On April 24, Laskov presided over a huge military parade in Jerusalem to mark the tenth anniversary of Israel's independence. This took place despite warnings by Jordan that such a parade would be considered an act of aggression. During the parade, Laskov displayed Israel's latest military hardware, including weapons captured from Egypt in the Sinai and from Syria during clashes in the Hula Valley.

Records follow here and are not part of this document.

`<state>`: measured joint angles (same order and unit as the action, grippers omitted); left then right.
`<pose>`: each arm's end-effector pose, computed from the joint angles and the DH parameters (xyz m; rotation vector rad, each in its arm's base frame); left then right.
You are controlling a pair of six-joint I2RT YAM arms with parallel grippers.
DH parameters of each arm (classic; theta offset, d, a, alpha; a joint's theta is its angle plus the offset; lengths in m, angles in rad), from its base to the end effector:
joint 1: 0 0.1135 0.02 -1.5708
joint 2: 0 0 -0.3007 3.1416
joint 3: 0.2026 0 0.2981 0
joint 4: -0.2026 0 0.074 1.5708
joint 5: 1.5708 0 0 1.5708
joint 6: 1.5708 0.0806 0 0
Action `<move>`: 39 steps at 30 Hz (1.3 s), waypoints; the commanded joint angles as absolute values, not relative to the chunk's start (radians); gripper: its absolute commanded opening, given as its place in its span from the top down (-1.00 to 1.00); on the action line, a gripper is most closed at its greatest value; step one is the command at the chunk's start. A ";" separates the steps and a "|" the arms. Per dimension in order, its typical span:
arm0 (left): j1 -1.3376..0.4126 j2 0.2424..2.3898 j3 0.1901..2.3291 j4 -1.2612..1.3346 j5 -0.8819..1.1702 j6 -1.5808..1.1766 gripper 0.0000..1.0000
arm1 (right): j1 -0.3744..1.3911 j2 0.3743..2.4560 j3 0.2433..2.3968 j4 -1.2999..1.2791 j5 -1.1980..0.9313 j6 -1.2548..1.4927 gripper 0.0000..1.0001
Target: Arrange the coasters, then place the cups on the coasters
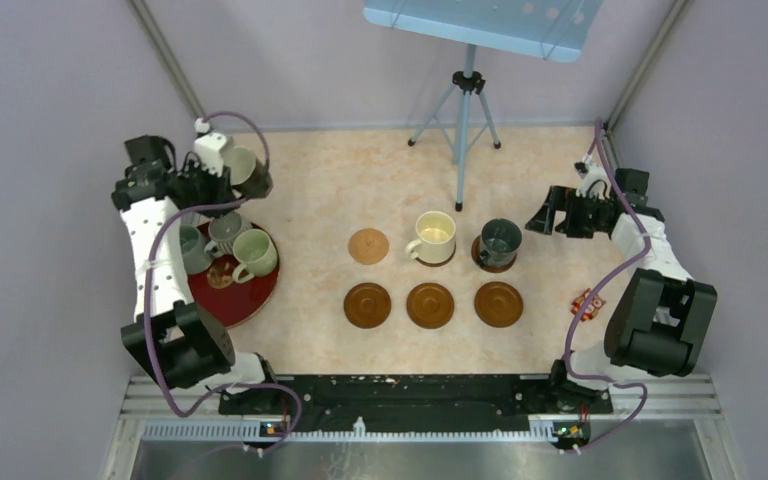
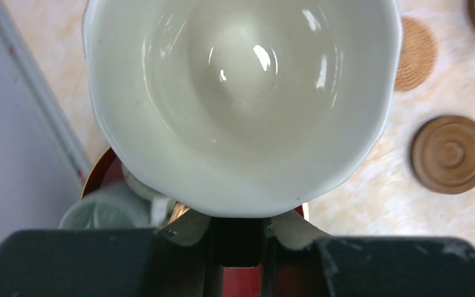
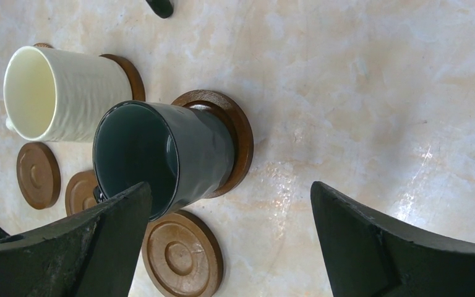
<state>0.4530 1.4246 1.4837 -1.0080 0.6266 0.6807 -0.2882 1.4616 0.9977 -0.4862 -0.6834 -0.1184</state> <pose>0.3312 0.1086 0.3749 0.4966 2.2460 -0.2305 0.3544 -0.0520 0.2244 -0.0672 2.3423 0.6602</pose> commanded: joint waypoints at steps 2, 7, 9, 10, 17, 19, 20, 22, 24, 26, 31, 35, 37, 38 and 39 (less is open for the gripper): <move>0.146 1.347 1.562 -0.845 0.597 0.449 1.00 | -0.283 1.455 1.045 -0.462 -0.674 -0.100 -0.97; -0.157 1.384 1.609 -0.799 0.439 0.323 1.00 | -0.301 1.449 1.049 -0.457 -0.659 -0.095 -0.97; -0.268 1.408 1.634 -0.783 0.392 0.286 1.00 | -0.317 1.449 1.047 -0.450 -0.658 -0.087 -0.98; -0.317 1.421 1.643 -0.773 0.369 0.266 1.00 | -0.327 1.449 1.047 -0.450 -0.658 -0.086 -0.97; -0.693 1.520 1.687 -0.679 0.199 0.192 1.00 | -0.398 1.447 1.040 -0.448 -0.661 -0.076 -0.97; -0.792 1.561 1.697 -0.659 0.175 0.187 1.00 | -0.408 1.441 1.031 -0.442 -0.652 -0.078 -0.97; -0.825 1.578 1.704 -0.650 0.170 0.179 1.00 | -0.410 1.439 1.027 -0.439 -0.642 -0.079 -0.97; -0.905 1.617 1.714 -0.628 0.113 0.153 1.00 | -0.412 1.435 1.016 -0.435 -0.624 -0.085 -0.97; -0.987 1.653 1.727 -0.612 0.019 0.126 1.00 | -0.413 1.432 1.011 -0.428 -0.609 -0.088 -0.97; -1.053 1.677 1.711 -0.563 -0.078 0.088 1.00 | -0.416 1.433 1.009 -0.429 -0.602 -0.092 -0.97; -1.176 1.712 1.654 -0.468 -0.183 0.006 1.00 | -0.430 1.437 1.013 -0.428 -0.605 -0.083 -0.97; -1.235 1.761 1.628 -0.451 -0.224 -0.052 1.00 | -0.446 1.442 1.029 -0.435 -0.612 -0.054 -0.97; -1.246 1.781 1.609 -0.448 -0.221 -0.099 1.00 | -0.448 1.440 1.031 -0.437 -0.599 -0.048 -0.97; -1.248 1.789 1.601 -0.444 -0.220 -0.122 1.00 | -0.448 1.438 1.030 -0.436 -0.598 -0.048 -0.97; -1.250 1.801 1.597 -0.445 -0.220 -0.141 1.00 | -0.450 1.435 1.028 -0.437 -0.598 -0.048 -0.97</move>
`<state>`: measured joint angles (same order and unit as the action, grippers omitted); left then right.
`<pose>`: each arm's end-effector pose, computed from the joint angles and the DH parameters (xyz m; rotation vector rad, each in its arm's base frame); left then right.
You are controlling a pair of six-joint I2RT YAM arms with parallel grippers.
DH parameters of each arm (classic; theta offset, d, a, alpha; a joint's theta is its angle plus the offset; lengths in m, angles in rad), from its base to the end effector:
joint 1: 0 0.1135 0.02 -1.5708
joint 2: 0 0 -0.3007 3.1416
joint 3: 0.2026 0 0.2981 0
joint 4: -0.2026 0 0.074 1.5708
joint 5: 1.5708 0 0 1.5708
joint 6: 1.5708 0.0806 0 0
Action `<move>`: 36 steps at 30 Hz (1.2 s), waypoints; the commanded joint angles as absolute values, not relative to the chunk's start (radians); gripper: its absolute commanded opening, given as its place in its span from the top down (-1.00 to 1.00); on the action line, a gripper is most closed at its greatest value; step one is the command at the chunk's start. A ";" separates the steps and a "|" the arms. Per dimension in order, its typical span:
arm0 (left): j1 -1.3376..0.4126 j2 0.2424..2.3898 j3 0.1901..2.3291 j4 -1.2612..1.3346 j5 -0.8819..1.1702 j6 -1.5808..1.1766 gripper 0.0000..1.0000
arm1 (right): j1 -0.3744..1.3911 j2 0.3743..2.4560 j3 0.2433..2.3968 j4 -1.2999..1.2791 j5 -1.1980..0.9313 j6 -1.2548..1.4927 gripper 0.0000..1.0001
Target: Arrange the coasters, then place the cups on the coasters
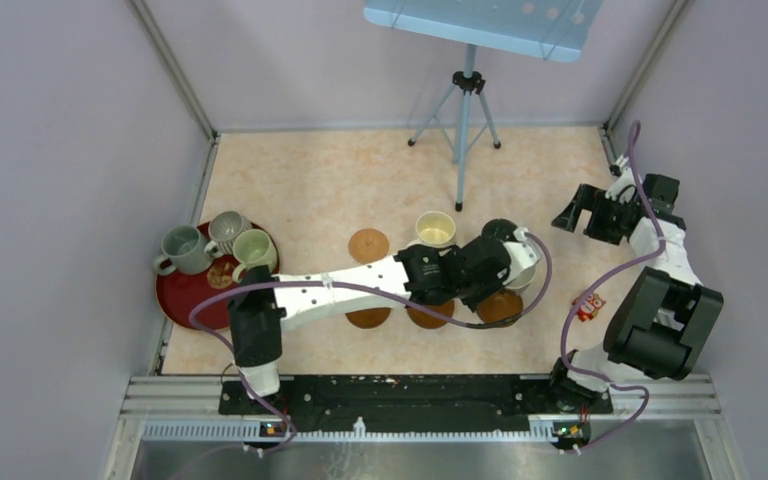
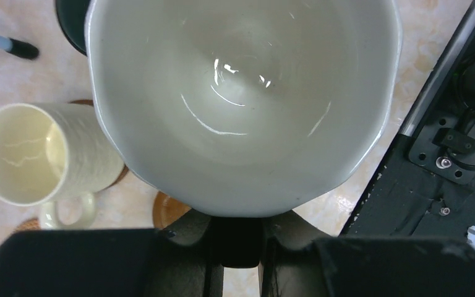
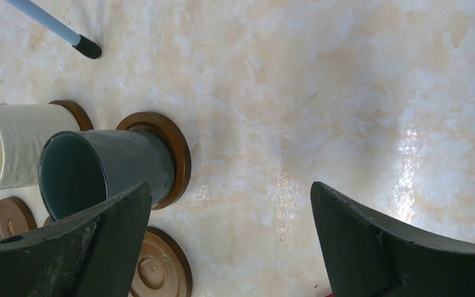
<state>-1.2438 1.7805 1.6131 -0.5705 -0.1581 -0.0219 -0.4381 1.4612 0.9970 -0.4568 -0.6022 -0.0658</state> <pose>0.1707 -0.4639 0.3148 1.2760 1.9649 -0.4630 0.3454 -0.1114 0.2235 0.1915 2.3321 0.5045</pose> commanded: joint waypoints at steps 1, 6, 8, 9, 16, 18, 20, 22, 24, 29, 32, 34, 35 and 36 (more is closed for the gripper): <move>-1.250 1.815 1.601 -0.451 -0.222 -0.164 1.00 | -0.450 1.433 1.026 -0.435 -0.600 -0.048 -0.97; -1.255 1.861 1.625 -0.488 -0.206 -0.228 1.00 | -0.452 1.426 1.017 -0.427 -0.600 -0.043 -0.97; -1.255 1.882 1.640 -0.498 -0.185 -0.226 1.00 | -0.451 1.426 1.016 -0.424 -0.604 -0.042 -0.97; -1.255 1.895 1.648 -0.508 -0.169 -0.227 1.00 | -0.452 1.427 1.017 -0.423 -0.605 -0.042 -0.97; -1.254 1.960 1.668 -0.531 -0.137 -0.264 1.00 | -0.451 1.426 1.011 -0.425 -0.623 -0.048 -0.97; -1.254 1.973 1.679 -0.532 -0.143 -0.268 1.00 | -0.451 1.426 1.010 -0.423 -0.628 -0.048 -0.97; -1.255 1.987 1.692 -0.539 -0.150 -0.268 1.00 | -0.451 1.427 1.009 -0.422 -0.632 -0.049 -0.97; -1.255 1.993 1.698 -0.537 -0.148 -0.273 1.00 | -0.452 1.427 1.008 -0.421 -0.634 -0.051 -0.97; -1.255 1.997 1.700 -0.537 -0.138 -0.276 1.00 | -0.451 1.427 1.007 -0.420 -0.634 -0.052 -0.97; -1.255 2.006 1.704 -0.541 -0.126 -0.281 0.97 | -0.451 1.430 1.005 -0.419 -0.634 -0.052 -0.97; -1.256 2.009 1.703 -0.544 -0.125 -0.279 0.81 | -0.451 1.433 1.005 -0.420 -0.637 -0.054 -0.97; -1.256 2.011 1.699 -0.544 -0.130 -0.278 0.77 | -0.452 1.432 1.004 -0.420 -0.642 -0.057 -0.97; -1.256 2.012 1.697 -0.544 -0.132 -0.278 0.75 | -0.451 1.433 1.004 -0.419 -0.643 -0.057 -0.97; -1.256 2.011 1.697 -0.545 -0.132 -0.277 0.72 | -0.452 1.433 1.004 -0.420 -0.643 -0.058 -0.97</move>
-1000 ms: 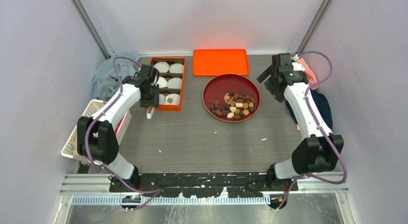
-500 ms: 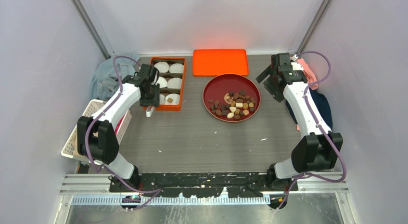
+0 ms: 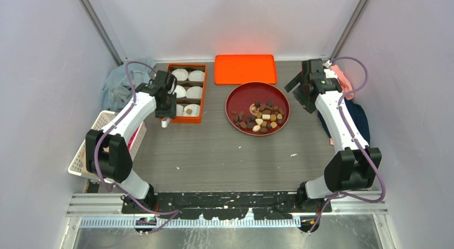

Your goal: Pack the chocolate

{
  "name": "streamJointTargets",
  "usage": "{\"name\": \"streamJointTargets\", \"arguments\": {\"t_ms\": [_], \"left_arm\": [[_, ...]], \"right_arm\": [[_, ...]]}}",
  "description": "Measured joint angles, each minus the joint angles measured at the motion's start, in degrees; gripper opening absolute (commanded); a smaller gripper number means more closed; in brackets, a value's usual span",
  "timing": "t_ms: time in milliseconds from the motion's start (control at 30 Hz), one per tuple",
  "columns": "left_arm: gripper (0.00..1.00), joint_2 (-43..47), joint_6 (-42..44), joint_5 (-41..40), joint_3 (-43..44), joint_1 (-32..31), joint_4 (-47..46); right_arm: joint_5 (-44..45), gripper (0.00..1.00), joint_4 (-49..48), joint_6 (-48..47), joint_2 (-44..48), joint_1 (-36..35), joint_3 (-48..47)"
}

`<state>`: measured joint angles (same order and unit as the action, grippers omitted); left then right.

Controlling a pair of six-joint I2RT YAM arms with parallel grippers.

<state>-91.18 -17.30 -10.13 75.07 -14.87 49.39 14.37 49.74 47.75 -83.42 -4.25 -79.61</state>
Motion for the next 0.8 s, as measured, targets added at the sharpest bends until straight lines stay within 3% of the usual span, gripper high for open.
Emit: {"name": "streamJointTargets", "arguments": {"t_ms": [300, 433, 633, 800], "left_arm": [[0.16, 2.95, 1.01, -0.92, 4.55, 0.00, 1.97], [0.02, 4.55, 1.07, -1.01, 5.84, 0.00, 2.21], [0.00, 5.35, 1.20, 1.36, 8.09, 0.00, 2.78], [0.00, 6.82, 0.70, 11.43, 8.31, -0.02, 1.46]], "right_arm": [[-0.37, 0.95, -0.04, 0.00, -0.44, 0.00, 0.00], [-0.52, 0.96, -0.07, -0.02, -0.57, 0.00, 0.00], [-0.57, 0.96, -0.42, -0.02, -0.57, 0.00, 0.00], [-0.57, 0.96, -0.44, -0.24, -0.55, 0.00, 0.00]]}}
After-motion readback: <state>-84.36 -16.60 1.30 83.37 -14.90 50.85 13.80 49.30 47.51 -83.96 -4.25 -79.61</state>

On November 6, Syria resumed its artillery bombardment of the Galilee, while Israeli workers were involved in a massive project draining Lake Huleh to obtain more agricultural land for the country. Under Laskov's orders, the IDF returned fire.

1959
One of the great scandals that occurred during Laskov's tenure, was a surprise exercise to test the mobilization of the reserves, on April 1, 1959. Known as the "Night of the Ducks" (one of the coded call-up signals broadcast over the radio was "Water Fowl"), the event caused panic throughout the country, and put the armies of the neighboring Arab states on high alert. A commission of inquiry which investigated the matter found Major General Meir Zorea, Senior Staff Officer, and Major General Yehoshafat Harkabi, Chief of Military Intelligence, responsible for the fiasco, and the two resigned their posts.

1960
Tensions between Israel and Syria continued over the following months. On January 31, Israel attacked the Syrian village of Tawfik, overlooking the Sea of Galilee, claiming that it had been used by the Syrian army to bombard Israeli villages in the Galilee. Three Israeli soldiers were killed in the operation. The raid led to the outbreak of the Rotem Crisis, during which Egypt had deployed its armed forces on Israel's undefended southern border, catching Israel off guard. On March 9, Egyptian forces started to withdraw. Laskov later described the crisis as the most dramatic of his tenure as IDF Chief of the General Staff.

Legacy

Laskov resigned his position of Chief of General Staff in 1961 after a relatively peaceful tenure, marred only by clashes with the Syrians. During his term, he focused on building the strength of the IDF: Israel acquired its first submarine and its Super Mystère jets. Just before he left office, prime minister David Ben-Gurion also announced that the country had built a nuclear reactor outside the desert town of Dimona. The reactor, he claimed, was built for peaceful purposes.

Laskov established Israel's National Defense College to promote IDF generals' fluency in strategic concepts.

==Civilian career==
In 1961, Laskov was appointed director general of the Ports Authority, and it was during his tenure that the port of Ashdod, now Israel's major port, was constructed. He also continued to write military training manuals and submitted numerous articles to military journals. In 1972, Laskov became the country's first Soldier's Ombudsman, a post he held for ten years, until his death. After the Yom Kippur War in 1973, he served on the Agranat Commission, which investigated the fiascos that led to the war.